Au moment où l’on parle beaucoup de chaîne d’approvisionnement et bien la monnaie locale favorise justement les chaînes d’approvisionnement et les circuits courts au sein d’un même territoire. Au Pays Basques, on a constaté par exemple que plus de la moitié des entreprises qui l’utilisent ont changé de fournisseurs pour choisir ceux plus prés de chez eux qui l’utilisent également car les monnaies locales favorisent les réseaux.
Autre avantage des monnaies locales ; elles reposent sur des mécanismes non spéculatifs. Comme elles ne peuvent pas être déposées sur un compte en banque ou thésaurisées, elles ne sont destinées qu’aux échanges, elles circulent donc beaucoup plus vite, 7 fois plus vite qu’une monnaie nationale. En réalisant plus de transactions, vous créez plus de richesse et donc vous contribuez à créer de l’emploi. Et de fait vous redonnez du sens à vos achat
Les monnaies locales trouvent un regain d’intérêt
Les crises sont un terrain fertile pour les monnaies locales. En France, une cinquantaine de nouvelles monnaies locales complémentaires ont été créés depuis les années 2010 après la crise économique. La loi du 31 juillet 2014 relative à l’économie sociale et solidaire a favorisé leur émergence, en reconnaissant leur statut. Elles sont encore jeunes et pour qu’elles se déploient il faut déjà atteindre un seuil suffisant d’utilisateurs pour que cela puisse avoir un véritable impact économique. Il faut savoir que la plus ancienne monnaie locale a été crée en Suisse après la crise de 1929, la Wir est toujours utilisée par plus de 60 000 membres 50 000 PME. Autre exemple, à Bristol au Royaume Uni, le maire de la ville perçoit son salaire en monnaie locale, le Bristol pound qui peut servir également à payer ses impôts et taxes locales. En Bavière, la plus célèbre monnaie locale en Allemagne le chiemgauer avait au plus fort de son développement avait permis de réaliser plus de 7,5 millions et demi de transactions. Le paiement électronique a été institué rendant possible le règlement par virement sa facture d’électricité pour le courant produit par la centrale locale. Des micro crédits en chiemgauer ont même été accordés.

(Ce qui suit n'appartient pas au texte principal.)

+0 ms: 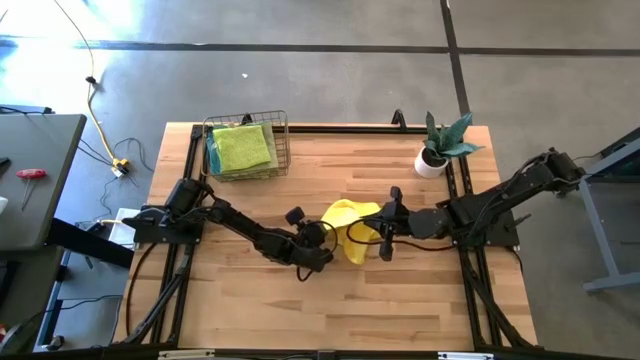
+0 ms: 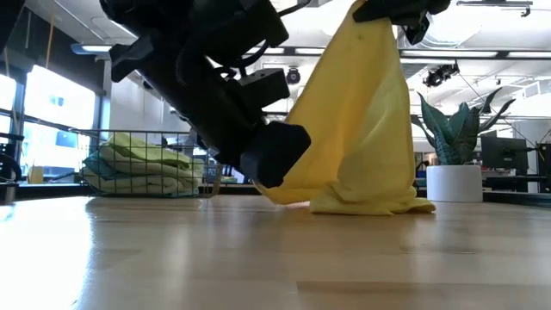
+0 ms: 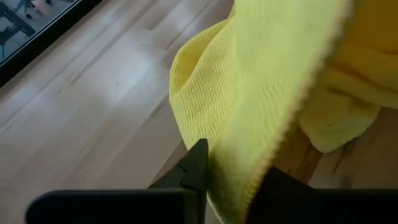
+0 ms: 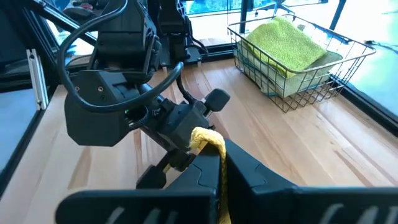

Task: Fold microfiber towels
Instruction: Fold the yellow towel

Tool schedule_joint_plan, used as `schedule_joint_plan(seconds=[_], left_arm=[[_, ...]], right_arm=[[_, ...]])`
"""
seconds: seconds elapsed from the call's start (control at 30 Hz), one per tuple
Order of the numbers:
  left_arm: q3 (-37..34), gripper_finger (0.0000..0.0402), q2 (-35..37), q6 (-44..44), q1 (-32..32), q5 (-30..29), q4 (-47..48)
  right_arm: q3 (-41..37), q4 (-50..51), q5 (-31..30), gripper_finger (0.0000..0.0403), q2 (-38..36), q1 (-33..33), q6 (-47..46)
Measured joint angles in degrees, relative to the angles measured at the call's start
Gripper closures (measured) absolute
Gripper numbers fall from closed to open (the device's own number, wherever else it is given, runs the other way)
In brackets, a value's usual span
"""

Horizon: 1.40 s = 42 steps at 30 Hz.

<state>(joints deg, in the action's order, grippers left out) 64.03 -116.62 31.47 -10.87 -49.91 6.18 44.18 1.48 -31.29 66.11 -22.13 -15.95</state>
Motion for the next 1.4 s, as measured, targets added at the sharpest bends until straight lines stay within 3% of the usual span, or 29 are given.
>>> schedule_joint_plan(seconds=[0.33,0.5,0.6,0.87,1.0,1.17,1.4], left_arm=[[-2.38,0.0399,0.30,4.02,-0.30,0.64,0.06],[-0.04,0.0400,4.03,-4.35,-1.17,4.62,1.85],[2.60,0.0401,8.09,-10.07,-2.01,5.06,7.53],[11.54,0.0401,19.33,-17.39,-3.63,2.30,28.02],[16.02,0.0401,24.35,-22.86,-3.57,0.59,33.97],[21.22,0.0401,28.91,-27.75,-2.47,-0.76,35.52],[26.63,0.0401,30.23,-37.13,-0.81,-4.15,36.97]], right_arm=[[0.00,0.02,0.00,0.0403,-0.07,0.01,2.61],[0.00,0.00,0.01,0.0403,-0.09,-0.15,9.27],[0.00,-0.46,-0.02,0.0403,-0.20,-0.15,13.20],[0.02,-6.38,-0.24,0.0403,-1.75,-0.10,21.28],[0.24,-9.78,-1.06,0.0403,-4.60,0.23,30.19],[2.66,-9.22,-5.50,0.0403,-7.76,1.19,35.77],[11.07,-4.14,-5.87,0.0403,-7.19,4.98,47.57]])
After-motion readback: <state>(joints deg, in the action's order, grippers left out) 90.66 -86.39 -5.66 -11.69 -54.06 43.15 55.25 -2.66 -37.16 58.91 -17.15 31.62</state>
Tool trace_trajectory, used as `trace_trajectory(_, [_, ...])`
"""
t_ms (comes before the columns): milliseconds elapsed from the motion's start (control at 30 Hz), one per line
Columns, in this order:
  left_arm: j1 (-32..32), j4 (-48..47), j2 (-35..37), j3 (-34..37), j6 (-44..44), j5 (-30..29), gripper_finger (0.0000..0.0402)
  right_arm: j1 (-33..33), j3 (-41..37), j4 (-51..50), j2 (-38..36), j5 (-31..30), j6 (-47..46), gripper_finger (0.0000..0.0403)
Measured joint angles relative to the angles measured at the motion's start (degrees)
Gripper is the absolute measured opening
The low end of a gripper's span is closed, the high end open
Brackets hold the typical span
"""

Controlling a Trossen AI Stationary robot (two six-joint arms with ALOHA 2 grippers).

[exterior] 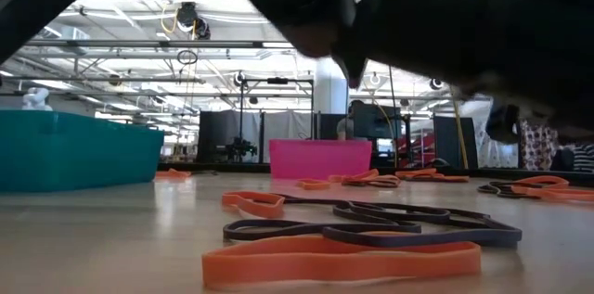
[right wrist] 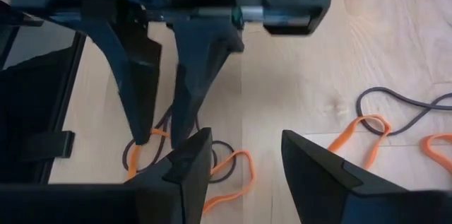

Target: Sort rubber bands into baskets

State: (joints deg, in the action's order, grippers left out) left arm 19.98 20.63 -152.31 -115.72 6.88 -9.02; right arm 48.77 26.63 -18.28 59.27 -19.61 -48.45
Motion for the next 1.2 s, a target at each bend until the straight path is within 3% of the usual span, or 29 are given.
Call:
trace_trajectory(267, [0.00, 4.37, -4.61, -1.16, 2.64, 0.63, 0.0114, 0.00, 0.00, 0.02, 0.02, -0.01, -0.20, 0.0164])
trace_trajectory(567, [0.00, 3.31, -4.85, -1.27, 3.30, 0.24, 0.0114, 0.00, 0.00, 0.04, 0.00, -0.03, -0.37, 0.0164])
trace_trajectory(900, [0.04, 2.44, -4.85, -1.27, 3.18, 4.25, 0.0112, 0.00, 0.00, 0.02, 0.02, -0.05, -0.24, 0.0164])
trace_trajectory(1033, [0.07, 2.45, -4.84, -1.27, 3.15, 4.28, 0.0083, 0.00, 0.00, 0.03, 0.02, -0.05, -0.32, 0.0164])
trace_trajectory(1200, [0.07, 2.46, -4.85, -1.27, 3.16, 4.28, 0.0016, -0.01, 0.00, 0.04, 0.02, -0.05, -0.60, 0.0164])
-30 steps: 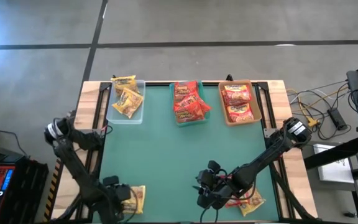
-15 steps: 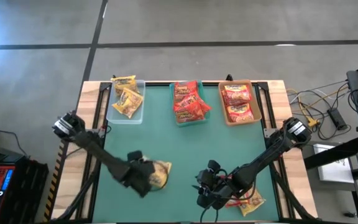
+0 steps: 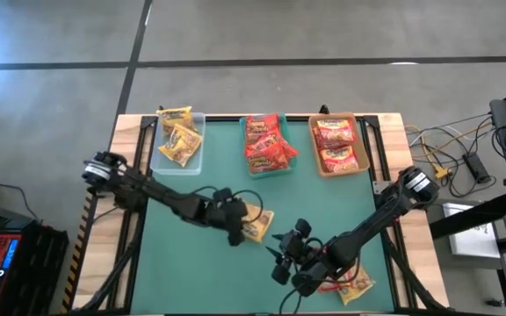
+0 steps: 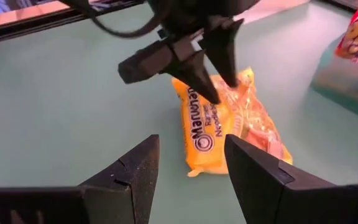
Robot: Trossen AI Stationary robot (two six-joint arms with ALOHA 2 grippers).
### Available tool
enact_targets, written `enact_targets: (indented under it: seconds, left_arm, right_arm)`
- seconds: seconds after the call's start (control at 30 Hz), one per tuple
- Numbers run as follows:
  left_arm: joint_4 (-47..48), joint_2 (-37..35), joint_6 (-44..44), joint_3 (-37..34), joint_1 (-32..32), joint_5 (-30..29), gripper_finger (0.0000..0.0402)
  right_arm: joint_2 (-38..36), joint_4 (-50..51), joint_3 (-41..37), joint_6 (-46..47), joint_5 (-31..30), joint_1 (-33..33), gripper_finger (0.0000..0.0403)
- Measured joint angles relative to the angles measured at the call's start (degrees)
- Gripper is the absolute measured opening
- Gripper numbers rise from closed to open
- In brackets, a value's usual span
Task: Sort Maruchan noodles
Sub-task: Put the yellow noodle pack into the transparent bin
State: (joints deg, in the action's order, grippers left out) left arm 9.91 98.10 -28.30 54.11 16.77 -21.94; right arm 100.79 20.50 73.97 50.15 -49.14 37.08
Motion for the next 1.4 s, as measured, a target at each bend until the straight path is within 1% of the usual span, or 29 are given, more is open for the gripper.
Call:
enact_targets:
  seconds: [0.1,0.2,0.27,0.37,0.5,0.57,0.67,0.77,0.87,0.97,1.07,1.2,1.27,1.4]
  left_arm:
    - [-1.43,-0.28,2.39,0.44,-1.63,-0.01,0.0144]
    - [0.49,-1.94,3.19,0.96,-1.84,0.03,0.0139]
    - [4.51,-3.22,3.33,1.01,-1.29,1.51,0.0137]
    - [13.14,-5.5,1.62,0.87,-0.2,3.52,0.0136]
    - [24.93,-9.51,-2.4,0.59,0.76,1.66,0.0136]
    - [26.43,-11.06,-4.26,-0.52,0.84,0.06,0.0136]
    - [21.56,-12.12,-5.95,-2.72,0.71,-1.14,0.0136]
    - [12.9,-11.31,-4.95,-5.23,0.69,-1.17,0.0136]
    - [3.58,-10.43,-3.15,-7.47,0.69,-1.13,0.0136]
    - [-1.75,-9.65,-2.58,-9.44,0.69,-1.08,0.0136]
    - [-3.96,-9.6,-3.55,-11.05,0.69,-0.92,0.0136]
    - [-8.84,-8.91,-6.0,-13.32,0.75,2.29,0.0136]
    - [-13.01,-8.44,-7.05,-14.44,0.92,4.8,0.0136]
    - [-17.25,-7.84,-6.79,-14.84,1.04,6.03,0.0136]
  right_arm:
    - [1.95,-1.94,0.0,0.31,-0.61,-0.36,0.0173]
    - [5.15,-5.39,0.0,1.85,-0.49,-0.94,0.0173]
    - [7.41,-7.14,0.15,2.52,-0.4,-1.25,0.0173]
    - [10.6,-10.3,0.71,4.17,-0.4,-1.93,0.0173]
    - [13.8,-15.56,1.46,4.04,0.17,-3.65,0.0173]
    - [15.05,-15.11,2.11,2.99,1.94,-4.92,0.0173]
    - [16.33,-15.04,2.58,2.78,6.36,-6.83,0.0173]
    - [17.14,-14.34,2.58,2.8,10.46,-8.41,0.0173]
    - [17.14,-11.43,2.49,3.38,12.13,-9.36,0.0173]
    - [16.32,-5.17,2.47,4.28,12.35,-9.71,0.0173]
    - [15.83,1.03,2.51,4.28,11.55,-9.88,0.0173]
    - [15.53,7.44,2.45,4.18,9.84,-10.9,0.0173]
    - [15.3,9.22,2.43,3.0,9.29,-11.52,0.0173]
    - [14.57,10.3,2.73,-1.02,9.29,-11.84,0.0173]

Avec cette crise économique post Covid les monnaies locales sont en train de reprendre de l’intérêt. Parce qu’il faut aider les petites entreprises, les commerçants, l’environnement, c’est un outil puissant pour retisser du lien et de la confiance et c’est également selon l’Ademe , l’agence de l’environnement et la maîtrise d’énergie, un bon levier pour la transition écologique. Ces monnaies locales sont en général adossées à des banques coopératives de financement éthique comme la Nef, elles alimentent des fonds de réserves qui peuvent servir à des projets écologiques. Les citoyens doivent comprendre que la monnaie c’est le pouvoir : pour celui qui la crée et celui qui la contrôle. Elles n’ont pas aujourd’hui l’ambition de remplacer l’euro mais elles servent plus assurément à l’économie réelle sans risque d’évaporation. Avec une monnaie locale vous savez où va votre argent, où il circule et le type d’activité qu’il finance.